Exercise: Write out, unaltered, each line from the top of the records below down to the line where "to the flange" appears, that line included.

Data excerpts
..............................

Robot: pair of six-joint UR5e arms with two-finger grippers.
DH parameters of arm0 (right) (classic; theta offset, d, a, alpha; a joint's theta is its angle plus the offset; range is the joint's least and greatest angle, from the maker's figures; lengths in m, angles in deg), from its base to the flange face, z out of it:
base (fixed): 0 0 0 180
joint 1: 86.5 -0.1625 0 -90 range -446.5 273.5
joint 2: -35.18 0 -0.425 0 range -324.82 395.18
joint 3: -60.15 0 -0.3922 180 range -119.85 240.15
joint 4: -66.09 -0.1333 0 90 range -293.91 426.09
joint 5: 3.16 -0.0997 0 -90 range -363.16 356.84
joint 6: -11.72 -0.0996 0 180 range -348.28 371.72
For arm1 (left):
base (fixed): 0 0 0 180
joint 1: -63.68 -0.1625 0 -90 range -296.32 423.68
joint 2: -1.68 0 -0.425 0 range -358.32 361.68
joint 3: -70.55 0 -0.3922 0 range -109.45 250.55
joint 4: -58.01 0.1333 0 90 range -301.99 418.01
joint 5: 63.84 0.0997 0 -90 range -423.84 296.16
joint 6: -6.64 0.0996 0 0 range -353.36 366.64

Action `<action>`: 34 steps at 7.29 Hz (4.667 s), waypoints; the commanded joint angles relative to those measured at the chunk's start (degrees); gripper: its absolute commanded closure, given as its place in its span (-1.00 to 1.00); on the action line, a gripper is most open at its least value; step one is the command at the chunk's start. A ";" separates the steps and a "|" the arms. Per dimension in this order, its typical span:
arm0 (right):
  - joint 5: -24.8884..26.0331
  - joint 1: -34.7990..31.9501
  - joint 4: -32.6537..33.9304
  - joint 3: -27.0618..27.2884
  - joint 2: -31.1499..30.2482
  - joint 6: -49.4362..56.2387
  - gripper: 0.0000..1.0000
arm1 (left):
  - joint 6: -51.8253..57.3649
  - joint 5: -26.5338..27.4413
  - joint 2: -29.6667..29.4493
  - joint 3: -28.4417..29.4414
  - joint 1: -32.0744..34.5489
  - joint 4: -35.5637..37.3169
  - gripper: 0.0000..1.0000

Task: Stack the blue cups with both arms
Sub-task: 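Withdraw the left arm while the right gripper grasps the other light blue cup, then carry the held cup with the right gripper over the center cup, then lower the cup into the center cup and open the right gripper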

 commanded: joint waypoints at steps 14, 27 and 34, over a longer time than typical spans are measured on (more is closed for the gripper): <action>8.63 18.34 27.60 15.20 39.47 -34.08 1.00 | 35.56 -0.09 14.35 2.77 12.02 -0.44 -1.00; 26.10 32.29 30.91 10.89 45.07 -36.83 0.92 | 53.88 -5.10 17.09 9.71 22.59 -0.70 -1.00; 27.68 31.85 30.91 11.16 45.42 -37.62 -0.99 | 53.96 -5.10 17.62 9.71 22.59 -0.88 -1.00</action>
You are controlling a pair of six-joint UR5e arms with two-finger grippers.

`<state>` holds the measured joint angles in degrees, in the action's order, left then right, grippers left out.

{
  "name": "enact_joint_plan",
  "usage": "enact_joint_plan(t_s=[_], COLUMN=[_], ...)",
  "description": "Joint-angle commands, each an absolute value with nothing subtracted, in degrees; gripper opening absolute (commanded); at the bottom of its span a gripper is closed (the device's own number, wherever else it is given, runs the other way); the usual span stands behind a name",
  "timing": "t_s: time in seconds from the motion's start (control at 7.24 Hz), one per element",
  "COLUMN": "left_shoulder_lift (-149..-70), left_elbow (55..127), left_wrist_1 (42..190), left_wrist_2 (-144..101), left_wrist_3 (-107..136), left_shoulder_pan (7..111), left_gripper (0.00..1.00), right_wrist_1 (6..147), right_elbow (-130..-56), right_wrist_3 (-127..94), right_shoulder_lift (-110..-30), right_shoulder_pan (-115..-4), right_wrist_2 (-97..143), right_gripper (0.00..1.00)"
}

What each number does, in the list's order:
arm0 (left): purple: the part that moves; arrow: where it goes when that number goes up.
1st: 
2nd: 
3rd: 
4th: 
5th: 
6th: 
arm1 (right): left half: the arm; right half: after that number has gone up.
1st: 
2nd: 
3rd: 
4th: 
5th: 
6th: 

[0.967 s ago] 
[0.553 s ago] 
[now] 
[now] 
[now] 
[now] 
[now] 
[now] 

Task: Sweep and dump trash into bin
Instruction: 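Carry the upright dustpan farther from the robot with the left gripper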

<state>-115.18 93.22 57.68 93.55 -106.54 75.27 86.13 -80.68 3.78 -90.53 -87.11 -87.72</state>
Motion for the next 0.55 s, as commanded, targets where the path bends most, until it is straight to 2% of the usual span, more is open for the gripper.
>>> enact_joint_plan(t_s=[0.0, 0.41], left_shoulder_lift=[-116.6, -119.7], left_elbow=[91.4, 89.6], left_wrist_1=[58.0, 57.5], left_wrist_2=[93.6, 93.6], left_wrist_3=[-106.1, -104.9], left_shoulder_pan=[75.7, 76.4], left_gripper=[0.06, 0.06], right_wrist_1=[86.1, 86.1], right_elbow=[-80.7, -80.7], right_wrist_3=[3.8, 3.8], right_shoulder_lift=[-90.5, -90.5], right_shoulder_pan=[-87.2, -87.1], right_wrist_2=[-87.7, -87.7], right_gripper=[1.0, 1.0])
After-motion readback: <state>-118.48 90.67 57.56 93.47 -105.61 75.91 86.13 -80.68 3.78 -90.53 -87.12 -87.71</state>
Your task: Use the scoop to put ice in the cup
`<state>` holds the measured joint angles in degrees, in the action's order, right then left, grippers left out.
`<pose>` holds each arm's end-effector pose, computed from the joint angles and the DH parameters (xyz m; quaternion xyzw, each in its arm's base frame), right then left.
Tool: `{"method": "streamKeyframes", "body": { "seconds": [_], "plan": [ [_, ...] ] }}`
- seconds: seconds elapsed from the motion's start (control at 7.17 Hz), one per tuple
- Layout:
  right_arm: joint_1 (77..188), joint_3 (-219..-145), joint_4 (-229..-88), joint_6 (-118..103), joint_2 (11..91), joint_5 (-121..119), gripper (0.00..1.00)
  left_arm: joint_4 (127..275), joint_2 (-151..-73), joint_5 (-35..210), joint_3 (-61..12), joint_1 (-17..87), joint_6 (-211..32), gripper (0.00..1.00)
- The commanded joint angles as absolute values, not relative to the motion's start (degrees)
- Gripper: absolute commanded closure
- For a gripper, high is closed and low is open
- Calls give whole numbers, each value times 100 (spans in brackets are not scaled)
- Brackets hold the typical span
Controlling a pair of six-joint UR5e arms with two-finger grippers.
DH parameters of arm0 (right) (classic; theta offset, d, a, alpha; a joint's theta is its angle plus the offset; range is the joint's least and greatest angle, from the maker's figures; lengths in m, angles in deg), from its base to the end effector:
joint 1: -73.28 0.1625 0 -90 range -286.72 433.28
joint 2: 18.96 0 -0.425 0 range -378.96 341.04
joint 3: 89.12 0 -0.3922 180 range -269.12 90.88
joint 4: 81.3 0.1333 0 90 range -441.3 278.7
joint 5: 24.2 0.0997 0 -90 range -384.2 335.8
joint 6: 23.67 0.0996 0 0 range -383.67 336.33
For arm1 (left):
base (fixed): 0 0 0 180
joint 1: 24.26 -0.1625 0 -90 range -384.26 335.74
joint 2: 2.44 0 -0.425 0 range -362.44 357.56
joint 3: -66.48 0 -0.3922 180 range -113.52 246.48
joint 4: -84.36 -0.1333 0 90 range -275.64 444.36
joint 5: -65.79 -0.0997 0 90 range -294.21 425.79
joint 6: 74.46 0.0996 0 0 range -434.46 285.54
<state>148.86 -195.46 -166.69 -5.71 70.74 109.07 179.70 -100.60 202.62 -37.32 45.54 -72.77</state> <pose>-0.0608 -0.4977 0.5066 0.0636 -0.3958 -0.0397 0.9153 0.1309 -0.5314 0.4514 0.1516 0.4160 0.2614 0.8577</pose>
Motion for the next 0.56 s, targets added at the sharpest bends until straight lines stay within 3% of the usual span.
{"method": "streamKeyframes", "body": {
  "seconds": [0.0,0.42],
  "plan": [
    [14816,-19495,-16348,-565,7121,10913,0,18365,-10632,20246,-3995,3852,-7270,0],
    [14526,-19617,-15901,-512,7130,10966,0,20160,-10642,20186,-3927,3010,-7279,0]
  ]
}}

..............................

Result:
Robot: pair of six-joint UR5e arms with two-finger grippers.
DH parameters of arm0 (right) (classic; theta offset, d, a, alpha; a joint's theta is its angle plus the offset; range is the joint's least and greatest angle, from the maker's figures; lengths in m, angles in deg), from its base to the flange face, z out of it:

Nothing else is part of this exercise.